Deadlock Ends? Two Thirds of German Social Democrats Back Coalition – Poll
AP Photo/ Michael SohnEurope07:08 16.02.2018Get short URL
Two in three members of Germany’s Social Democratic Party (SPD) want it to form a coalition government with Chancellor Angela Merkel’s conservatives, a poll out Friday revealed.
The survey by Kantar Emnid for the Funke media group found that 66 percent of SPD members wanted another grand coalition between the two largest parties, while 30 percent preferred a snap election.
The SPD and the CDU/CSU bloc made an agreement on February 7 after months of talks. The pact needs the support of all SPD members, who will vote on it in a postal ballot starting next week. German Chancellor Angela Merkel announced that her CDU/CSU alliance finally completed the negotiations on forming a coalition government with the social democrats.

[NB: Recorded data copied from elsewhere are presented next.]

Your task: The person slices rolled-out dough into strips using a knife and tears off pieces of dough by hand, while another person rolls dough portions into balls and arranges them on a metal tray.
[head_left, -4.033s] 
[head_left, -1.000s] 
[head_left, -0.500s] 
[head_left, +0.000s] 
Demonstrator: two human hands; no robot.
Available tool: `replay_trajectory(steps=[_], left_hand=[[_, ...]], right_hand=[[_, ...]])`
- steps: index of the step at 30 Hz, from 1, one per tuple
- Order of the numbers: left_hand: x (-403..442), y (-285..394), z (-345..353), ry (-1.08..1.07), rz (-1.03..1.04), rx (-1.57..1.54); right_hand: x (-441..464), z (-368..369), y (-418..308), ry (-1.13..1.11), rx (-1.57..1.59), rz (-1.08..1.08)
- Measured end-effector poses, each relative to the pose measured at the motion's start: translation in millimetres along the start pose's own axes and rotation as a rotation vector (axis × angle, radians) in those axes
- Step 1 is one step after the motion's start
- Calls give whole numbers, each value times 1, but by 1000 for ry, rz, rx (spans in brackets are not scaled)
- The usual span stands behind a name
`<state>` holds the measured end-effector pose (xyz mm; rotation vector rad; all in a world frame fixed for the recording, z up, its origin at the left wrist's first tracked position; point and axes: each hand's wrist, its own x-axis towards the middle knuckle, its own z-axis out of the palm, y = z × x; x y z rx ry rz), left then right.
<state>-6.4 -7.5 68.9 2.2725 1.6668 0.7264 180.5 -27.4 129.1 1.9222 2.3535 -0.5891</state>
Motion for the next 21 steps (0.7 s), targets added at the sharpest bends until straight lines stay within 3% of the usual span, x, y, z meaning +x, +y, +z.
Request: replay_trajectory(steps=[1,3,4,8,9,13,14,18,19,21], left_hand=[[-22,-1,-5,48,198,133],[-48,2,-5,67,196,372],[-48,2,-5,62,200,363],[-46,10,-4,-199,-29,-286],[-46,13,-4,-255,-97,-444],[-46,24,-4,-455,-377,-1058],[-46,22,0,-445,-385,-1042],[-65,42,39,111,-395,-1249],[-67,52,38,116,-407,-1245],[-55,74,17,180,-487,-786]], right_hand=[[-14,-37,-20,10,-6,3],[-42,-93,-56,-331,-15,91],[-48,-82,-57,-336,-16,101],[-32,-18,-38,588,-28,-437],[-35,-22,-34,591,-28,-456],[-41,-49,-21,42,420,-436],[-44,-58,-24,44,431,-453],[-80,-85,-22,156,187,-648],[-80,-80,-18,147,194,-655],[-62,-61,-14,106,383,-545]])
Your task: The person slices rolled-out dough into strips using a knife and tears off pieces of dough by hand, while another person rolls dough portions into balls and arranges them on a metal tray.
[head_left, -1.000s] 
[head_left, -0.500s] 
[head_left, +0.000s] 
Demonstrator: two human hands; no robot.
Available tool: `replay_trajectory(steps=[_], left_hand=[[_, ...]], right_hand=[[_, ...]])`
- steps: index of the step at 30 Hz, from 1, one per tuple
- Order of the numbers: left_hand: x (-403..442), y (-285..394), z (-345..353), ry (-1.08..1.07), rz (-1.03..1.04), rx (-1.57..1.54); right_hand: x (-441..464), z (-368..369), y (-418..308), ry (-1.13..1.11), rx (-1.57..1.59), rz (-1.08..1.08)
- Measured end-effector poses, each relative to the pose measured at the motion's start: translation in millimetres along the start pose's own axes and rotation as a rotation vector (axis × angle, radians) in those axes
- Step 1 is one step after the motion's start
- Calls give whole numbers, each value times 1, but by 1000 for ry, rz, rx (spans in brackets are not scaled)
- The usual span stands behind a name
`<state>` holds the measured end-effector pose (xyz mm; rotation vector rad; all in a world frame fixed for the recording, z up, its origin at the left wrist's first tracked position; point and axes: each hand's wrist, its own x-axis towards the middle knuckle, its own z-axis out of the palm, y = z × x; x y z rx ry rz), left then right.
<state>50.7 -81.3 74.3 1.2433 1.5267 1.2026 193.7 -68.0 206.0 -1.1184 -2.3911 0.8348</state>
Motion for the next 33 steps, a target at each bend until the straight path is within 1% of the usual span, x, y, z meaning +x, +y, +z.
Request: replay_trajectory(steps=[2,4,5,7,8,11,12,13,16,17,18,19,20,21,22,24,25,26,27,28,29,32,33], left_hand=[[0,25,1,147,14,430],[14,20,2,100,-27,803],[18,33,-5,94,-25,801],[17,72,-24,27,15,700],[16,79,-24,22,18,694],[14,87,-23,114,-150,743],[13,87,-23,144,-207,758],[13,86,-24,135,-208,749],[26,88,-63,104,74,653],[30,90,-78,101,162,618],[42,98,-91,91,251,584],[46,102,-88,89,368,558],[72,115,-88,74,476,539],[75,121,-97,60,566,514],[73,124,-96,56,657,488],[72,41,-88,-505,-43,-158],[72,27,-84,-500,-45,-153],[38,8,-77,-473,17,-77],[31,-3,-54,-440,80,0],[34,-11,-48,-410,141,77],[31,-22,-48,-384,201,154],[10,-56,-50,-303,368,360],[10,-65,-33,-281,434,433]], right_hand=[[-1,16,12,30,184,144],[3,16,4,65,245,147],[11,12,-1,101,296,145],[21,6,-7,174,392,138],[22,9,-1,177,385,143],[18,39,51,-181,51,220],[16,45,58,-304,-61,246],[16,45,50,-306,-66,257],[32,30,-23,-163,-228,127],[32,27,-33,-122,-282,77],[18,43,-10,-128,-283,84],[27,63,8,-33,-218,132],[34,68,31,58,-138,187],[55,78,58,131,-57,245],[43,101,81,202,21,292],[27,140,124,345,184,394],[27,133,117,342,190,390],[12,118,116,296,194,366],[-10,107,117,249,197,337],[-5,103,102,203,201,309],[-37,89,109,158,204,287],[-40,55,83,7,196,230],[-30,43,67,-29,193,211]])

The Emnid poll found that 78 percent of Merkel’s conservatives want to work together with Socialists and 17 percent oppose the deal. The coalition’s appeal among the general public is weaker, with only 49 percent backing it and 42 percent favoring a new election.
The parties agreed earlier on a draft coalition deal, which has been approved by CSU and is due to be voted on by the congresses of the CDU and SPD.
According to the draft agreement, the SPD received ministerial portfolios in the Foreign, Finance, Justice, Labor and Environment Ministries, as well as of the Ministry for Family Affairs. The party will also nominate the vice chancellor. In turn, the CDU has obtained five ministerial portfolios, including the Ministry of Economic Affairs and Energy, as well as the Defense Ministry.
The previous German government was also formed by the so-called grand coalition comprising the CDU/CSU and SPD, following the federal election of 2013.
During the Merkel-led coalition’s last term, its “open-door policy” for migrants prompted criticism from those claiming that the security situation in the country had worsened due to the inflow of migrants.
The coalition was also criticized for lack of tax reform, with German rates being the second highest to Belgium when it comes to developed countries worldwide.
Following the formation of the new coalition government, Angela Merkel will assume the office of chancellor for her fourth term.